Казимир смолчал. Все его мысли были об истерзанной девушке, плечо которой он чувствовал своей спиной. На Кале не было живого места. За несколько часов, что прошли с момента, когда ее прикрутили к столбу и до наступления темноты она так и не пошевелилась. Рыцарь не знал, радоваться этому или нет. Слова стражника о легкой смерти не шли у него из головы. Быть может, боги смилостивятся, отпустят без муки хотя бы ее?
Каля. И снова эта лесная девка. Что-то в его груди отзывалось, не так как раньше, стоило Казимиру подумать об разбойной полудиаде. Словно в ее лице он обрел давно потерянную… сестру? Друга? И хоть чувство к ней не было любовным томленьем, сродни тому, что он некогда испытывал к леди Беате, Казимир знал одно — мужчине, обладающему женщиной, которая с улыбкой идет на пытку — стоит позавидовать.
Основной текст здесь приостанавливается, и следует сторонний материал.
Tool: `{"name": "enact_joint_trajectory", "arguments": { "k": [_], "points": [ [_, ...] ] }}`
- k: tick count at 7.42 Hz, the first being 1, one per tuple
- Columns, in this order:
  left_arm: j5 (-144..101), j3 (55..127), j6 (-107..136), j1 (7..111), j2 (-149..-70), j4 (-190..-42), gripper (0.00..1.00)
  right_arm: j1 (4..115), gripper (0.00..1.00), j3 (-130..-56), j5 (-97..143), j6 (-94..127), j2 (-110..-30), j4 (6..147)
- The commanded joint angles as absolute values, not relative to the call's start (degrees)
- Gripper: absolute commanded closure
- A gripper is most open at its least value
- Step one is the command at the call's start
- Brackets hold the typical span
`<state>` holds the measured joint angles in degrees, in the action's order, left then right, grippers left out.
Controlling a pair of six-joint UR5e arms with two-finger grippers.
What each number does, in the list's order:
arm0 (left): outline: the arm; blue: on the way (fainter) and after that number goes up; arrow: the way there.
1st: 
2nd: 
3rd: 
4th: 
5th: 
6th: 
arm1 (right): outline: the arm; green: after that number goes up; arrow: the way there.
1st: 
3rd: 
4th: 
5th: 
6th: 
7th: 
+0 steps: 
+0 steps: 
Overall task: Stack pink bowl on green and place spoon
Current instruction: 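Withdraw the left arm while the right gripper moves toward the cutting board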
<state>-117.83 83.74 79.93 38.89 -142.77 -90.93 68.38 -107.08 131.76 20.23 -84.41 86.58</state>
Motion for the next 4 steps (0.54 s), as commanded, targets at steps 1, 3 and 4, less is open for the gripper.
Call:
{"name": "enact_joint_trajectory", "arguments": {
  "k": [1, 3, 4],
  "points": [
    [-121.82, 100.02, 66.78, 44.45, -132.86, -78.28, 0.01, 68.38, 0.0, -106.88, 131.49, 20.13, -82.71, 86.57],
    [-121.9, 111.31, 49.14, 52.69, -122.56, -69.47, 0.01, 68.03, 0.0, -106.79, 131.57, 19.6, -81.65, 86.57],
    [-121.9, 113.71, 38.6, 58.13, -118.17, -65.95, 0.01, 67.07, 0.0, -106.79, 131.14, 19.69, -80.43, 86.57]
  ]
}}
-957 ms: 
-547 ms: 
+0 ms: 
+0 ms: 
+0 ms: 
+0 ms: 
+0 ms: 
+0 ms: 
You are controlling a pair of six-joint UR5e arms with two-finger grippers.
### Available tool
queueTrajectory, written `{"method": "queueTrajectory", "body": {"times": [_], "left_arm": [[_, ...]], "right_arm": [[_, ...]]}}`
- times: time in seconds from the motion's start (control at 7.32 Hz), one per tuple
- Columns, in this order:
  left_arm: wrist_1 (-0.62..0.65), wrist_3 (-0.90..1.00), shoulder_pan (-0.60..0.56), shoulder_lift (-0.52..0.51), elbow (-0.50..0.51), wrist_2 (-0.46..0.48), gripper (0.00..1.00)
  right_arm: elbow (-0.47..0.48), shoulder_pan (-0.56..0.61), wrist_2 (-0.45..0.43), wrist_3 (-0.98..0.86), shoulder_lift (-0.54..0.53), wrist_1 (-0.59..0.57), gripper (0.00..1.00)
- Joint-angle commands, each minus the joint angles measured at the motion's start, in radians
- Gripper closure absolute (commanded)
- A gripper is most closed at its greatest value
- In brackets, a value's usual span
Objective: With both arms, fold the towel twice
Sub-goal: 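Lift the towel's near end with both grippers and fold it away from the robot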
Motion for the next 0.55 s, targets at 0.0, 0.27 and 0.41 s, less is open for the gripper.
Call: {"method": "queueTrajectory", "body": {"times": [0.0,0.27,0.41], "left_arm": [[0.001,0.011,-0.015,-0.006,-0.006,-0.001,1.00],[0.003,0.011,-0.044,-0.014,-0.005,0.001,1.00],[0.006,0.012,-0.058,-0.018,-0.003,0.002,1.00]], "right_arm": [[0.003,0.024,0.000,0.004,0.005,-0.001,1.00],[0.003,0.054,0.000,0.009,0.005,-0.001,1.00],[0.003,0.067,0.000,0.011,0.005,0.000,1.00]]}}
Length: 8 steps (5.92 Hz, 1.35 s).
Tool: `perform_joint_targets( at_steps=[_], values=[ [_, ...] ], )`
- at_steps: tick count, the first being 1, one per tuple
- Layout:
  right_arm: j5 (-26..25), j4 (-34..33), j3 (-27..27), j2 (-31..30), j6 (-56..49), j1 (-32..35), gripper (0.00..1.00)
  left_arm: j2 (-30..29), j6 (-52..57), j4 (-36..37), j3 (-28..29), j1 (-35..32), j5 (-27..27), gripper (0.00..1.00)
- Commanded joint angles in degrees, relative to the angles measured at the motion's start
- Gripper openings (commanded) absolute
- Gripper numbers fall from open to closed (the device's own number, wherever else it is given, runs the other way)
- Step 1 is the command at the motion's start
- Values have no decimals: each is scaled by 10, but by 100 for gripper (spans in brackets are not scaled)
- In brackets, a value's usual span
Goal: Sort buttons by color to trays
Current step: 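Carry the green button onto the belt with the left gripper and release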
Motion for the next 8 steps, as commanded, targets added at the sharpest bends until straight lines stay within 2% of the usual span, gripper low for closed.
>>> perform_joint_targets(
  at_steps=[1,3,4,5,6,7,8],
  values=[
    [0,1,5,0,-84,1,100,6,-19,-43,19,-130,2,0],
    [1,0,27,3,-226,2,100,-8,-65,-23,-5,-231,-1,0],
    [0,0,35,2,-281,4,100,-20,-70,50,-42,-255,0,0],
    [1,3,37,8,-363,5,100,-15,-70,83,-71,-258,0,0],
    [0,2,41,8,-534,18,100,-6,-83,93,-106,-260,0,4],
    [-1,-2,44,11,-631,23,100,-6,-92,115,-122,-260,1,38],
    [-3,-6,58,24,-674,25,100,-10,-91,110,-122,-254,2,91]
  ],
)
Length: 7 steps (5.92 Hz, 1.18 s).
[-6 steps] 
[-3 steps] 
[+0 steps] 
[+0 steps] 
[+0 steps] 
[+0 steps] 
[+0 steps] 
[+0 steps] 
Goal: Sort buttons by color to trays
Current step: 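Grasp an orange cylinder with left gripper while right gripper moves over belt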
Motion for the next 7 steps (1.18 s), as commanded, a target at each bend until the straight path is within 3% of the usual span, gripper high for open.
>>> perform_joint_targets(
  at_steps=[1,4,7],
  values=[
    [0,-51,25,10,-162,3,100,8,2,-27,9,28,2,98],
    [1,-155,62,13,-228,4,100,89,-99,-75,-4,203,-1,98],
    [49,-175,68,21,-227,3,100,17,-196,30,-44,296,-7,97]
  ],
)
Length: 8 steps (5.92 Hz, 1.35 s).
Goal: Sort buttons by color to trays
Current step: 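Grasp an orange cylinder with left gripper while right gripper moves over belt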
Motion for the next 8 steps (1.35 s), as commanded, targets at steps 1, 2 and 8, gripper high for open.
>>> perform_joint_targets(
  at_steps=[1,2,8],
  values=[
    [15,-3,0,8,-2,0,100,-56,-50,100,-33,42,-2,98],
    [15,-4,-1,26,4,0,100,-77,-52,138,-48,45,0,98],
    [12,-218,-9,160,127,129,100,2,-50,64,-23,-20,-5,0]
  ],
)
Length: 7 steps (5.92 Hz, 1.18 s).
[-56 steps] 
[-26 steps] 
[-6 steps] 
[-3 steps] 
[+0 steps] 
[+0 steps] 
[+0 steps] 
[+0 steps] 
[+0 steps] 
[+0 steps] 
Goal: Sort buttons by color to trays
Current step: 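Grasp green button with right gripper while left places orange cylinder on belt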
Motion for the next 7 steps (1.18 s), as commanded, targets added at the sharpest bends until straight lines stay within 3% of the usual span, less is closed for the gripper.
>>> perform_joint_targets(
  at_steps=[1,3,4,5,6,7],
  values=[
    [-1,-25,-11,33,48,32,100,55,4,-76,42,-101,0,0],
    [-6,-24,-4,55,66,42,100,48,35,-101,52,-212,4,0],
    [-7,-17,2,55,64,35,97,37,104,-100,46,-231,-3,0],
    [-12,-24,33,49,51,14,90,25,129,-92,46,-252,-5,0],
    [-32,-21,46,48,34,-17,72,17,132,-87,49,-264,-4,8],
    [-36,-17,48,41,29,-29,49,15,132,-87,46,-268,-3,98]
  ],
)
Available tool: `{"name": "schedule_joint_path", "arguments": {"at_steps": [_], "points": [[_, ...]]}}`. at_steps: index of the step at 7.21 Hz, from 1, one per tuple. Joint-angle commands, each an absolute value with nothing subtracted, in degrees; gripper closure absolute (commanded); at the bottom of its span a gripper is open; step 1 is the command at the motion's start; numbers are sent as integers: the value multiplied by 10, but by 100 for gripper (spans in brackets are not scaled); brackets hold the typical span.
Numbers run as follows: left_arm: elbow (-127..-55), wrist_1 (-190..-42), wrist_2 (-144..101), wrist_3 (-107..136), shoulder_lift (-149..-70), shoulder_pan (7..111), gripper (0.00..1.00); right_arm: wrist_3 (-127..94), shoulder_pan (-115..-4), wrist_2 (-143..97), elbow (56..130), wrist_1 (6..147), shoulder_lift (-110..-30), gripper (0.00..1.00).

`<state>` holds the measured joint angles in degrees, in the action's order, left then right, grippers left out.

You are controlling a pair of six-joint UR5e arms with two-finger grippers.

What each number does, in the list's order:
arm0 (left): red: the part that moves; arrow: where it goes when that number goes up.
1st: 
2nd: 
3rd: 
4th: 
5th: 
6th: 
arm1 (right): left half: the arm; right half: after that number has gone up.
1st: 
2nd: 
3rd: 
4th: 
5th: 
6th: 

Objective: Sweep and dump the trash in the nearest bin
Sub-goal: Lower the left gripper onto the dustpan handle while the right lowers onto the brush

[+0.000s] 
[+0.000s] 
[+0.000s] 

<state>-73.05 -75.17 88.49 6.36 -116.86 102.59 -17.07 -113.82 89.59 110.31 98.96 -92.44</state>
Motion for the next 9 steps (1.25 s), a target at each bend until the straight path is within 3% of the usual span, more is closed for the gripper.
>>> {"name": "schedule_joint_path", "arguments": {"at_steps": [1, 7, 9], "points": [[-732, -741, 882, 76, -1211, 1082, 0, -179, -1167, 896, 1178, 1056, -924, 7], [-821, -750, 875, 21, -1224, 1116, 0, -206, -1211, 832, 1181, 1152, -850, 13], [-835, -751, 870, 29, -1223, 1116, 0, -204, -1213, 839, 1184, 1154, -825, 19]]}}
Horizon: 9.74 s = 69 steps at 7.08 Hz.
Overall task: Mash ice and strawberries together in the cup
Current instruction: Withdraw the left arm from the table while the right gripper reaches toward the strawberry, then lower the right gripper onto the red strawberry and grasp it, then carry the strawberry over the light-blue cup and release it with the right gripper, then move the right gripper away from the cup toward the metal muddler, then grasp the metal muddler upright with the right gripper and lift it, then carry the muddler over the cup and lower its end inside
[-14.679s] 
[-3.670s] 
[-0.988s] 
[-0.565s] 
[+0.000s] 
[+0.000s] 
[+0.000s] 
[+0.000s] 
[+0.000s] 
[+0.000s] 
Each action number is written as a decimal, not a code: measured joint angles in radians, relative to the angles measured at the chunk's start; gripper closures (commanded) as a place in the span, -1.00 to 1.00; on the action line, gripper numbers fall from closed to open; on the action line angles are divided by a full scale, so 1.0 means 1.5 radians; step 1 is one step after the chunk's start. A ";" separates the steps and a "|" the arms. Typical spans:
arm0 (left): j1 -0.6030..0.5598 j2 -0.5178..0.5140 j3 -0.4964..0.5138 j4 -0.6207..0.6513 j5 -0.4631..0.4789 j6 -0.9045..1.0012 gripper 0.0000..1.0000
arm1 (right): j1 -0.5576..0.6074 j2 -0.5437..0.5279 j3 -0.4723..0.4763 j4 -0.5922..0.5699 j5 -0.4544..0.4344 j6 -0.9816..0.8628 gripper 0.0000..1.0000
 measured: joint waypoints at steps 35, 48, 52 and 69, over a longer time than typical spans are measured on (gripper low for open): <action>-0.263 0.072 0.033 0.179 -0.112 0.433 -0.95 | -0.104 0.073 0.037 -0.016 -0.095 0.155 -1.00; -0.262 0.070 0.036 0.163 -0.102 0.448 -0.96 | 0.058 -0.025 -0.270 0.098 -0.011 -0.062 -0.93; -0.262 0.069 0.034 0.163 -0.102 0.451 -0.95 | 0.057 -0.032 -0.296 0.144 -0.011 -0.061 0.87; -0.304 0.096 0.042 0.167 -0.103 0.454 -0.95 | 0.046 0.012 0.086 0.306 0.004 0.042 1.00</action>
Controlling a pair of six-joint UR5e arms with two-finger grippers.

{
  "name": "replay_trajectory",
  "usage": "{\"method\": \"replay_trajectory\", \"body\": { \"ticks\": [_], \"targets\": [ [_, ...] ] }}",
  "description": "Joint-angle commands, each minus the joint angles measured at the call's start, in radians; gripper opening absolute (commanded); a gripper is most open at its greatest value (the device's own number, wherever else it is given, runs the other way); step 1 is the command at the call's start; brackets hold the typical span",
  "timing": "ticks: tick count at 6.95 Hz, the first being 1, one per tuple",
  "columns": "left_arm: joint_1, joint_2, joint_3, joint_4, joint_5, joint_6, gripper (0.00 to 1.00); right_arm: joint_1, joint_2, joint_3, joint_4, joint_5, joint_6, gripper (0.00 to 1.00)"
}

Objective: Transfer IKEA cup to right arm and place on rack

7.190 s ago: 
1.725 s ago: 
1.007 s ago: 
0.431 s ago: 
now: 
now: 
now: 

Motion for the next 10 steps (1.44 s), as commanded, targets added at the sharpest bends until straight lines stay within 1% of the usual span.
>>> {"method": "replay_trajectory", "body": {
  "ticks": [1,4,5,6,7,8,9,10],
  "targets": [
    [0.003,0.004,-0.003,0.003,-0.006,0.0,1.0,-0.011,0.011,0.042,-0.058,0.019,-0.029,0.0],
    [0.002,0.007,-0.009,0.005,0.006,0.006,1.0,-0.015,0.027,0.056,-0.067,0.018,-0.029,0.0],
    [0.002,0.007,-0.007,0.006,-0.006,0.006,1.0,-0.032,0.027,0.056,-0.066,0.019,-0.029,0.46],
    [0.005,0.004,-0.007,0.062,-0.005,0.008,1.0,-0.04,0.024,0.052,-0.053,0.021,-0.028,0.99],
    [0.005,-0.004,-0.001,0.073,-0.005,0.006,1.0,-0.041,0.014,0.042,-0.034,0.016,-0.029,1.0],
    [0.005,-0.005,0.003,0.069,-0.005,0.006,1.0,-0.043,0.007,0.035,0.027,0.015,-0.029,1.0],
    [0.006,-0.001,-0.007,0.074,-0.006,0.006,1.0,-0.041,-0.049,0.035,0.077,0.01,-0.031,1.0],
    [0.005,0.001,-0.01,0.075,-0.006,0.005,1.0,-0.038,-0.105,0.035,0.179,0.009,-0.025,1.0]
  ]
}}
Было еще кое-что, не дававшее ему покоя. Четвертый нож, из тех, что он носил в совсем уж нескромных местах, все еще был при нем. Латники Сигирда оказались на порядок стыдливее стражей королевны Славяны, и не стали ощупывать внутренние части его бедер. Лихор, друг старый, был прав — там очень редко ищут оружие, и еще реже — у мужчин. Но боги, как бы ему добраться до этого ножа?